Лукерья легла в тот вечер поздно, крепко прижала к себе сына. «Вот, — улыбалась она, задремывая, — дяди твои письмецо прислали, Егорушка. И не знают они, какой ты у меня хороший... Расти, сынок, после и ты в Москву поедешь, учиться. Не на командира, а на доктора, людей лечить... Вот мы с тобой про все дядькам твоим отпишем».
Только заснула, в окно застучали — прибежала перепуганная Леля: с тетей Антонидой плохо, она шибко кричит, пора звать бабку Настасью Марковну.
— Беги, Лелька, — затревожилась Лукерья. — Беги за бабкой, а я мигом к Антониде.
— И я с тобой, — засобиралась Фрося.
Они вернулись домой под самое утро: все обошлось благополучно. Антонида родила сына.
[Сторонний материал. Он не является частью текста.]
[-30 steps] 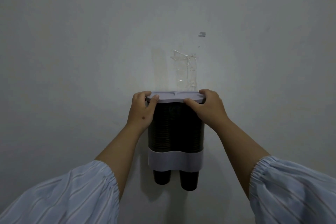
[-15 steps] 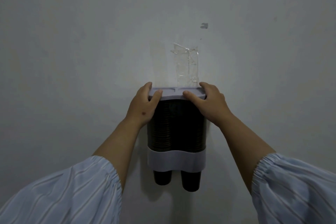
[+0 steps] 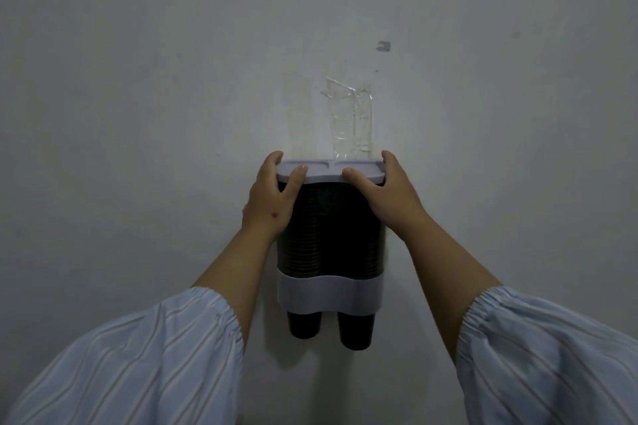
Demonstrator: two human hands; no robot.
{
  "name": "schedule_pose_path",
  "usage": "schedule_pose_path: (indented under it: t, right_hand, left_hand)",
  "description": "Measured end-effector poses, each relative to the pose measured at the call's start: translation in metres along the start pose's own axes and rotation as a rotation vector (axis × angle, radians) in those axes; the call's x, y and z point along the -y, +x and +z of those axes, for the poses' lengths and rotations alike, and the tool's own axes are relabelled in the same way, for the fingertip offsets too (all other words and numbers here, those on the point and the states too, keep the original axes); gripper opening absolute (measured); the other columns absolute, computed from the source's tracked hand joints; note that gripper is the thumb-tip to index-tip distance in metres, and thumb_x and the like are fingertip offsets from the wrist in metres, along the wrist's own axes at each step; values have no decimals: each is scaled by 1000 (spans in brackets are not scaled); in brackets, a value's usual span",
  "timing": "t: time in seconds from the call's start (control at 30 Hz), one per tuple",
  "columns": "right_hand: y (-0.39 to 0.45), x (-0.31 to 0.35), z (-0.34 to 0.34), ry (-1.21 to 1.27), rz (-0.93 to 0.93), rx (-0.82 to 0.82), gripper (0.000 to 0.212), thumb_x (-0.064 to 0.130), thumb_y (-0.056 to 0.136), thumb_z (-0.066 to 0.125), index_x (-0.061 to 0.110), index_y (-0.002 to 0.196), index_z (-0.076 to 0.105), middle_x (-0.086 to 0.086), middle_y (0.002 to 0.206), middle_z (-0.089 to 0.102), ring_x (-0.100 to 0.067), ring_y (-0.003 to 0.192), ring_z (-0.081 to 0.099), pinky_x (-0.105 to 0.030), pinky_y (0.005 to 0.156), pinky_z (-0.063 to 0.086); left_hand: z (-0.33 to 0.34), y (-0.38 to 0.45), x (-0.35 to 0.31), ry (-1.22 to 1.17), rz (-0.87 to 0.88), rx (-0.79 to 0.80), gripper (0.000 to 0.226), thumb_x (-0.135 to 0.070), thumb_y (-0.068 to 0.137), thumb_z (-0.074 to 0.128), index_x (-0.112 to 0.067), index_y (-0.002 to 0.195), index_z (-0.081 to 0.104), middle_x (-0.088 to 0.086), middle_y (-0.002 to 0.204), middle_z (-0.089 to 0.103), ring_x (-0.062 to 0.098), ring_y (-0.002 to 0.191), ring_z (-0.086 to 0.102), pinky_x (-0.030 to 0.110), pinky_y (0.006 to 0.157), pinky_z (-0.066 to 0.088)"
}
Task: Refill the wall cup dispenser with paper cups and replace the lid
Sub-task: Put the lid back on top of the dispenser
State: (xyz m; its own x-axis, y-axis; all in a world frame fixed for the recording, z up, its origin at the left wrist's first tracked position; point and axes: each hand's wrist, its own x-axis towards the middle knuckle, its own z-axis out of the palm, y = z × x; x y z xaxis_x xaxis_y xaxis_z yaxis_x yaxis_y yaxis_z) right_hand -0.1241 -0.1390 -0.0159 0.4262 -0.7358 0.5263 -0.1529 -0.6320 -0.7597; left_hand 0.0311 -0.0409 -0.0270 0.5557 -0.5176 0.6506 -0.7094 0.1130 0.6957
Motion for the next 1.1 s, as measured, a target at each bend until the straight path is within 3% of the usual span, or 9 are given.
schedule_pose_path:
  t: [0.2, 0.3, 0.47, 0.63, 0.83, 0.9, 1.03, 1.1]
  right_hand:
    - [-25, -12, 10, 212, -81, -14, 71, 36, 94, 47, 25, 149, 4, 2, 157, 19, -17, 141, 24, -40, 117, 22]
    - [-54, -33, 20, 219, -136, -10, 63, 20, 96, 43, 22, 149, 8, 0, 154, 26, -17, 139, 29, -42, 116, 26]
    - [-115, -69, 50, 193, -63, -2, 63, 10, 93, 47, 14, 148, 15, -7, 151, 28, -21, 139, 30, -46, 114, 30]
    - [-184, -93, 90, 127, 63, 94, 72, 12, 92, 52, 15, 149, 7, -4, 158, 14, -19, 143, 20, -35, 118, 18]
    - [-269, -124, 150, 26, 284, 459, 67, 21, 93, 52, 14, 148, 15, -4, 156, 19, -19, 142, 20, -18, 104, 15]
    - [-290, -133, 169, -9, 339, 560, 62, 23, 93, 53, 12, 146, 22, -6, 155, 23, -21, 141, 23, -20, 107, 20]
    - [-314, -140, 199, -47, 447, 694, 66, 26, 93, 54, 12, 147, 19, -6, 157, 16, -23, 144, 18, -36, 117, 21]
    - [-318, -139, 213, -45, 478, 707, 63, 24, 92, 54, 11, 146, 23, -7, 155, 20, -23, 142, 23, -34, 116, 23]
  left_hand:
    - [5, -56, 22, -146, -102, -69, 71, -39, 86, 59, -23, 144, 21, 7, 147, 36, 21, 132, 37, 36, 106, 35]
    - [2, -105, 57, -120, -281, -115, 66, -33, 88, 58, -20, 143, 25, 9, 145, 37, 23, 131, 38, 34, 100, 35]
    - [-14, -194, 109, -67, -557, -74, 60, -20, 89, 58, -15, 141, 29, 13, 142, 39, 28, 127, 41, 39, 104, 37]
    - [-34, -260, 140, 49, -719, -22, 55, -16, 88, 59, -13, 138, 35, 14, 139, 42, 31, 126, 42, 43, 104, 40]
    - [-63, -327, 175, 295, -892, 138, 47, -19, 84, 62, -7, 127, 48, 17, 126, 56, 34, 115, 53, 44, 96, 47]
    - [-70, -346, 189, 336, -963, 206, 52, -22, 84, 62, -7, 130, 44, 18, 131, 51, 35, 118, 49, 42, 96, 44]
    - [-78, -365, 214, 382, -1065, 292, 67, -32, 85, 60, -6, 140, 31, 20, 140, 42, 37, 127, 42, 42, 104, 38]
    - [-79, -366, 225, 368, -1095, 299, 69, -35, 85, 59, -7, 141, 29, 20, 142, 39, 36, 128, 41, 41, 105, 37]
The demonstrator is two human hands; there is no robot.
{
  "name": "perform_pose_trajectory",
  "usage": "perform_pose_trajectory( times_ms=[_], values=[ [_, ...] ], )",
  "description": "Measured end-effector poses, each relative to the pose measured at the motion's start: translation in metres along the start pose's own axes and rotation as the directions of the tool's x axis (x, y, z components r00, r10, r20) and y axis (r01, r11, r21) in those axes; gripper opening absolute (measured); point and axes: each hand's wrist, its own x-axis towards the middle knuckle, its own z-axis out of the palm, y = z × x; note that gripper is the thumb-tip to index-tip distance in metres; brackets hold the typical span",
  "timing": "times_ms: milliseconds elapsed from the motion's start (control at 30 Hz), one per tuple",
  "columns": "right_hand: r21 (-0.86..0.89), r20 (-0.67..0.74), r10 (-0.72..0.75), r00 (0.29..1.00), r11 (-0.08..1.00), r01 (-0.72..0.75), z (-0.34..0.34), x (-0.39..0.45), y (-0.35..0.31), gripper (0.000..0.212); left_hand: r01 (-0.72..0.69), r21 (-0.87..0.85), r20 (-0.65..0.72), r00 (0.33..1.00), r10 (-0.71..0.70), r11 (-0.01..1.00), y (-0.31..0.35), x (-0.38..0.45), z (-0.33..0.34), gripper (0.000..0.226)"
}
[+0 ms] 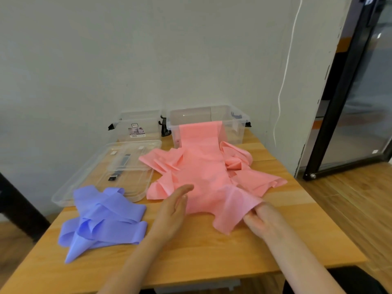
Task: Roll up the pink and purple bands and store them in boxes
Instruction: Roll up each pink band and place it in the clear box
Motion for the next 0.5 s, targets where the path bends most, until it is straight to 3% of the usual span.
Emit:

Дни выдались один богаче другого, что ни день — какая-нибудь новость. Лукерья и Фрося прибрались по дому, почаевали, хотели идти в ревком, а в ворота — незнакомый гость: из города приехал славный такой усатый мужчина, налаживать в селе потребительскую торговлю.
— Здорово! — засмеялась тетка Катерина. — Это чего же будет? Выходит, нашему Нефеду конец?
Гостя накормили, напоили чаем. Условились, что он сходит в лавку, поглядит как Нефед барышничает. Про кооперацию никому пока говорить не надо.
Вечером по деревне с гармошкой ходили комсомольцы. Парни и девчата складно пели:
Глава шестая
ИСТЕЧЕНИЕ ЖИЗНИ
У Фомы Семушкина пятистенная изба — еще дед строил, когда вышел с каторги на поселение. Дед был умельцем — по карнизу пущена узорчатая резьба, обвершка на воротах тоже резная. Даже баня во дворе с резьбой. Должно, веселый был человек дед Фомы Семушкина — и каторга не сломила.
Фома согласился пустить кооперацию к себе на квартиру, отдал в наем половину избы, завозню с погребом, сарай. Изба рядом с лавкой Нефеда, местечко куда с добром, лучше не придумаешь.
— Беда, паря, смеху станет, — ворчливо сказал Семену Фома. — Нефед прлдет открывать лавочку, а возле — потребиловка, заходи, кто хошь, все товары дешевые. В голос завоет.
Лукерья хотела пойти, поглядеть на свою пшеничку, землица у нее неважная, правда, вспахана, заборонена неплохо — Семен и Петр Поломошин помогли — без мужской руки какое хозяйство. Да и на постройку школы надо было зайти. Она накинула на плечи платок, но тут в ревком заявилась Лелька. Ну Лелька зря не прибежит, значит, что-то стряслось
— Чего, востроносая?
— Тетя Луша! — закричала Лелька, что было мочи. — Да к нам же докторша приехала. К больному, говорит, Егорке. Ей-богу. С моей мамкой сидит, Егорку на руках держит. Он же давно оздоровел! И Фроська там. Бежим скорей!
Разве за Лелькой поспеешь?.. Лукерья торопливо пошла домой.
Фельдшерица оказалась молоденькой, лет двадцати, не больше.
— Здравствуйте, Лукерья Егоровна, — она стеснительно протянула руку. — Я Маша Белова, фельдшерицей к вам... Сказали, у вас сынок прихворнул.
— Здравствуй, Машенька, — с сердечной приветливостью ответила Лукерья. — Егорушка поправился... Ничего, без дела сидеть не будешь
«Народятся же такие красивые девки», — с маленькой женской завистью подумала Лукерья, разглядывая приезжую. Маша была беленькая, глаза большие, черные...
Обе они сразу понравились друг другу. Лукерья сбегала навестить Антониду, рассказала ей, что в село приехала докторица. пообещала привести: пусть поглядит, может, чего нужно... Подержала на руках маленького — хороший такой ребеночек...
Дома улеглись поздно, разговаривали. Луша и Фрося выспрашивали, как Маша жила в городе, долго ли училась. Леля сидела с открытым ртом, боялась пропустить словечко. Перед самым сном тетка Катерина спросила:
— А до городу, Машенька, ты где была, отец-мать кто у тебя?
— Погибли тятя и матушка... — неохотно ответила Маша. — Не надо сегодня об этом, в первый день... После расскажу. Когда-нибудь...
— Давайте ночь делить. — с грустью сказала Луша, вспомнив своего отца, братьев, — кому больше достанется.
Утром, чуть солнышко, она оделась идти в ревком.